On ferme les bordels tout en sachant que la prostitution ne disparaîtra jamais.

Après avoir été censuré dans plusieurs pays arabo-musulmans à cause d’une scène de baiser entre deux personnages de sexe féminin, la Tunisie rejoint le cortège des pays aux mœurs des pays rustico-bédouines en interdisant à son tour le film d’animation Lightyear. Cela a provoqué une vive indignation chez bon nombre de progressistes. Certains de mes amis qualifient cette censure d’hypocrite et croient que l’objectif de cette interdiction et de ne pas permettre aux Tunisiens l’accès au film.

En fait, et je le dis sans aucune prétention, ils n’ont pas compris le sens de cette censure. Les Tunisiens qui réclament l’interdiction d’un film ou d’une pièce de théâtre savent très bien que les gens peuvent regarder Persepolis, Ni Allah ni maître, Lightyear, Mort sur le Nil, l’affiche d’Ilhakom Ettakathor, qui sont toutes des œuvres censurées en Tunisie, ailleurs qu’à la télé et dans les salles de ciné. En réalité, ils veulent vivre dans un pays où l’Etat censure tout ce qui ne correspond pas à leurs croyances et convictions. Pour eux, l’Etat ne doit pas tolérer, et encore moins cautionner, les pensées et les modes de vie qu’ils abhorrent et qui représentent une menace pour leur système de valeurs conservatrices.

L’exemple des quartiers réservés à la prostitution légale est on ne peut plus éloquent : on ferme les kartis tout en sachant que la prostitution ne disparaîtra jamais. L’essentiel est que l’Etat conforte les liberticides et les Gardiens du Temple de la morale et des bonnes mœurs dans leurs convictions et leur donne l’impression que l’islam et les valeurs rétrogrades qui en découlent dominent la société de fond en comble. Les « gens déviants », c’est-à-dire ceux qui ne partagent pas leurs vérités, ceux dont l’esprit n’a pas été coulé dans le même moule intellectuel et moral que celui du Tunisien conformiste et médiocre, doivent rester en eux comme des rats, s’abstenir de vivre au grand jour leur différence et être pourchassés et réprimés quand ils affirment ouvertement leurs opinions.

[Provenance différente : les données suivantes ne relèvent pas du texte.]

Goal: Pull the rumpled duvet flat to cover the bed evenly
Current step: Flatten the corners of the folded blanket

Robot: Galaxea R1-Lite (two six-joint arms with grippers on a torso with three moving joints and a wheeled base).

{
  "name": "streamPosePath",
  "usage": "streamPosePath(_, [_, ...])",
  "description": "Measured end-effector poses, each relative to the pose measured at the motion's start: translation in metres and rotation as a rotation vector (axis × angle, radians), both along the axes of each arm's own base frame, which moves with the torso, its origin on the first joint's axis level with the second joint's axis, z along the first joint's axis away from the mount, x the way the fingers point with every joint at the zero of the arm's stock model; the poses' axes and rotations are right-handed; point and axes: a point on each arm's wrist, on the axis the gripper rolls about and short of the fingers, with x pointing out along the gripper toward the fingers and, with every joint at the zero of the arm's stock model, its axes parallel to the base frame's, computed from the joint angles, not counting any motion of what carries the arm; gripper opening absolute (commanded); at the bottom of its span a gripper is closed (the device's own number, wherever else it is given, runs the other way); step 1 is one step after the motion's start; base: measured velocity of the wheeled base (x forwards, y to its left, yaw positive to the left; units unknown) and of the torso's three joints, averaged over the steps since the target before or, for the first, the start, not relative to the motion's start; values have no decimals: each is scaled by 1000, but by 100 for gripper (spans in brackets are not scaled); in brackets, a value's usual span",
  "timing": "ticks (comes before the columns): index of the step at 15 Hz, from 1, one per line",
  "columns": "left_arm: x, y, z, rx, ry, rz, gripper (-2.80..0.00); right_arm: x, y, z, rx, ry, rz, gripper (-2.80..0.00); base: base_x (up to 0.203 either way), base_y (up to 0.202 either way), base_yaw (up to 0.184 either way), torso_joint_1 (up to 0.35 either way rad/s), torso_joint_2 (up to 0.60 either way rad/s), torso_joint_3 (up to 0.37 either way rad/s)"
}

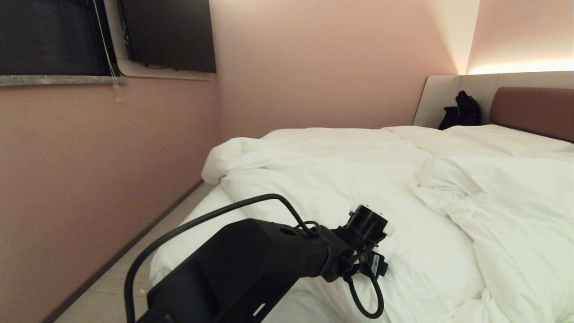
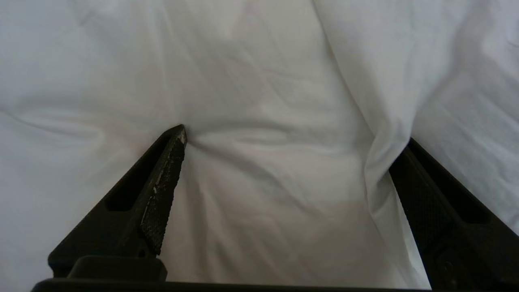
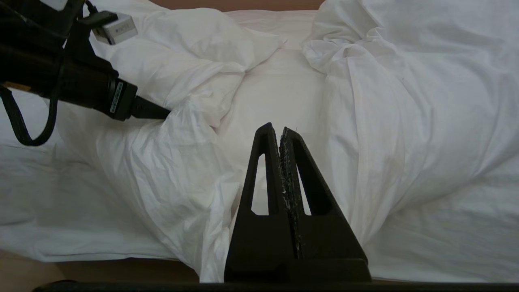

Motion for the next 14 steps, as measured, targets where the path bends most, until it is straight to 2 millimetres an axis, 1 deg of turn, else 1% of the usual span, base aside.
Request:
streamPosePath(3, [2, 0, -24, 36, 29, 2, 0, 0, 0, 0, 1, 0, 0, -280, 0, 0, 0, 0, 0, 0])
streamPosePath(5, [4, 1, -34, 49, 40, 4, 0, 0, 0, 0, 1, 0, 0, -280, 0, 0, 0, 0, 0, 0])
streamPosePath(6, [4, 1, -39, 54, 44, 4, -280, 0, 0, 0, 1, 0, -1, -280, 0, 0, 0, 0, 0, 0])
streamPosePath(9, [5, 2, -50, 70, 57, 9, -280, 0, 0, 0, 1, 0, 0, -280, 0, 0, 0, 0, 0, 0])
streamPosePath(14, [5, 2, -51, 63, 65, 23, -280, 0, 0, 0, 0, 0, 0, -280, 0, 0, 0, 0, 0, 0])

Ceci étant, le fait de voir le lobby LGBT instiller sournoisement ce genre de scènes dans les esprits pour que le monde entier s’habitue à l’homosexualité, notamment en forgeant idéologiquement les futures générations, m’exaspère beaucoup. En revanche, la censure m’exaspère encore plus car c’est aux parents de décider si leurs enfants peuvent regarder ce film ou non, ce n’est pas à quelques illuminés rétrogrades de décider pour tout le monde. En plus, censurer une œuvre ne rime à rien de nos jours puisque les gens peuvent y accéder via internet. Bref, le but de cette censure n’est pas de protéger la société contre les dérives du lobby LGBT, mais d’officialiser une doctrine homophobe et très conservatrice.